> WHAT YOU NEED TO DO
Determine how many lines of the material below include "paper", and reply with that number alone.

==== TASK INPUT

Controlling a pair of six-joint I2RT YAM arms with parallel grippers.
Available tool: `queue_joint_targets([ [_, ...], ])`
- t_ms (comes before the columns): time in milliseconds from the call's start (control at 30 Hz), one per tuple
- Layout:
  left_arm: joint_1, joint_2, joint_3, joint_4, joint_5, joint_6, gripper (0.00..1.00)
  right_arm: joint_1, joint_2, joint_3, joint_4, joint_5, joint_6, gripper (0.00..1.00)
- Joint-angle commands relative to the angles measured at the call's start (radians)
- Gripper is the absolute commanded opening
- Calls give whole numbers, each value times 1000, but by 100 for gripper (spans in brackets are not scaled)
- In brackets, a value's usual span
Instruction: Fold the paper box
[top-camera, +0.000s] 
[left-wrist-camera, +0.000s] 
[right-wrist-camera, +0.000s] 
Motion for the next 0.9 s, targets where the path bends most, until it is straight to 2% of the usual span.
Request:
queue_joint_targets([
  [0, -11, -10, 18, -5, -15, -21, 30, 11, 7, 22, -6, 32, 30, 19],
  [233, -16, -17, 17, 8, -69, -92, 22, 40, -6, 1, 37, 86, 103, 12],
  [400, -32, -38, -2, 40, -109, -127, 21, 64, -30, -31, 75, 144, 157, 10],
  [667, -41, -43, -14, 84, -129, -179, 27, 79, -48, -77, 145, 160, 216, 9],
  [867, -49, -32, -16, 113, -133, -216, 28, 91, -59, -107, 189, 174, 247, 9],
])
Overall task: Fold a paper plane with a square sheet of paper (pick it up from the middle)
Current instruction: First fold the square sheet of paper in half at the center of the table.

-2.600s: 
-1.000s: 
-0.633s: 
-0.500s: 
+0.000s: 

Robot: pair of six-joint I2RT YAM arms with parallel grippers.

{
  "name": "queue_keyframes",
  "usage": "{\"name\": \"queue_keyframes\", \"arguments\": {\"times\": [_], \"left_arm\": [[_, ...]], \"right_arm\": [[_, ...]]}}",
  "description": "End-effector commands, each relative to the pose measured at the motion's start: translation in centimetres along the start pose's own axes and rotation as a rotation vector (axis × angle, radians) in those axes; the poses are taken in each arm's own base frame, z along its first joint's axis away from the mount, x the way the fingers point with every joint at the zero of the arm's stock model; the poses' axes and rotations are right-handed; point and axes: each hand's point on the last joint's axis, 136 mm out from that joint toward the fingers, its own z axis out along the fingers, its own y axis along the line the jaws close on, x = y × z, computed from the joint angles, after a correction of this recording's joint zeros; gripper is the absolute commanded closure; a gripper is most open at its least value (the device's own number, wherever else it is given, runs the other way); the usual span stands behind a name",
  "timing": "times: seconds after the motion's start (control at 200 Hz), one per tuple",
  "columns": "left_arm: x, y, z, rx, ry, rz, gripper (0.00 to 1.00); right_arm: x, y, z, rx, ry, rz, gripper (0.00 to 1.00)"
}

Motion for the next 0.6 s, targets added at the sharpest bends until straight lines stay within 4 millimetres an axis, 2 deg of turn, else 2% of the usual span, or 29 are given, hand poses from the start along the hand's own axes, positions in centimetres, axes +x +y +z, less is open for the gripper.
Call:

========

> EXERCISE RESPONSE
3